Question 4

Depends on the parents and their resources, personal and financial.
 
i'd say when you can't really fulfil your childrens needs anymore, or have to rely on the older kids to take care of the younger kids it's definitely too many. it's normal of course to have the older children do some chores, sometimes watch the younger ones, etc. - but if the older children become like a mother to the younger ones, because you are already busy taking care of yet the next younger child, it's too much.
 
My parents were both from families of 12.

Only 5 of each survived into adulthood.

The death of so many children is now rare thanks to developments in medical care.

Parents can now choose how many children they have. Until the 1920s any form of contraception was virtually unknown in the UK. Marie Stopes' books changed that.

Og
 
More to the point, on a global basis, why are those who are least equipped to provide even the basic necessities of life to their offspring persist in having so many? :confused:
 
More to the point, on a global basis, why are those who are least equipped to provide even the basic necessities of life to their offspring persist in having so many? :confused:

Because so many of their children die and those that survive are the parents and grandparents only hope of survival in a harsh environment when they become too old to work.

Og
 
More to the point, on a global basis, why are those who are least equipped to provide even the basic necessities of life to their offspring persist in having so many? :confused:
Why do fish and insects over-saturate their environment with eggs?
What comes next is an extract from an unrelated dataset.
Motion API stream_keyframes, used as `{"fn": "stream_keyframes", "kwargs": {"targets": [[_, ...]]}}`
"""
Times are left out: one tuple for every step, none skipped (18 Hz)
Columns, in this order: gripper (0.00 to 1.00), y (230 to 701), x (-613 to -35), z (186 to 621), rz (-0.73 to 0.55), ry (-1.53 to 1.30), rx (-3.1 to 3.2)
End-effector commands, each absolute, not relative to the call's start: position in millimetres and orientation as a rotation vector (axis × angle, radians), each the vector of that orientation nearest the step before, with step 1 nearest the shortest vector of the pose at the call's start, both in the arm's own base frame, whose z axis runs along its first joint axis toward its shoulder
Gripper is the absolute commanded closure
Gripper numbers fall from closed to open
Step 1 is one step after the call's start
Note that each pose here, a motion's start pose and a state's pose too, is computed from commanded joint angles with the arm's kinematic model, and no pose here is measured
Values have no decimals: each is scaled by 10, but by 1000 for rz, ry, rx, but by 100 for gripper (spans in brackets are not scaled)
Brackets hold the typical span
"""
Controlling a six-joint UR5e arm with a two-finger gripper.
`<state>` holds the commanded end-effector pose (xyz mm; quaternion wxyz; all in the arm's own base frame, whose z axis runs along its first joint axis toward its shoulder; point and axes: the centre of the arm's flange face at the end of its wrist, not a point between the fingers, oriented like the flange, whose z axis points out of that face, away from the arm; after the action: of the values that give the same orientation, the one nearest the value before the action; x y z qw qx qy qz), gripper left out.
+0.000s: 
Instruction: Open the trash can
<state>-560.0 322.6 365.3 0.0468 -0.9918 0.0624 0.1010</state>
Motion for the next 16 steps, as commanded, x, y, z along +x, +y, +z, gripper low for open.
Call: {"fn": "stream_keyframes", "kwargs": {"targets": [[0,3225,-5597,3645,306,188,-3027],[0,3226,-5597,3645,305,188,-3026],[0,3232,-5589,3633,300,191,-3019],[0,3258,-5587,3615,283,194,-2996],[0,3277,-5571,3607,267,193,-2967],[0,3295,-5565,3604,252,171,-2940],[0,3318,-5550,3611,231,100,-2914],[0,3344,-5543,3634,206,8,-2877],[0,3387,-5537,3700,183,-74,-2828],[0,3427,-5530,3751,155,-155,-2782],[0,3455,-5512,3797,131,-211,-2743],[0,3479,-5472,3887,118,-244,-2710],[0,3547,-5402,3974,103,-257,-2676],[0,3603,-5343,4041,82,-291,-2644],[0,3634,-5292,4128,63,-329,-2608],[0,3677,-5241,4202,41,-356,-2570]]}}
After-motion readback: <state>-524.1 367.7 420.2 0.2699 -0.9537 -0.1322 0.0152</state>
Because, as oggbashan said, most of them don't survive to adulthood. The same is true of humans. We like to think we're so advanced and distinguished from animals, but in a lot of ways we're still playing out the survival strategies of our four-legged ancestors. (Hell, the idea of marrying for love, instead of by matchmaking or whathaveyou, has only existed since around 2000 BC, meaning about, what... 5% of our lifespan as a species? And this is a value that we hold central to the idea of being civilized.)
 
We had three, I would have liked more. :D
Wife wouldn't have been able to handle more. :D
Kept wife :D
 
Apart from personal considerations as to how well a family can provide for their brood, there's a serious ethical consideration, as far as global population.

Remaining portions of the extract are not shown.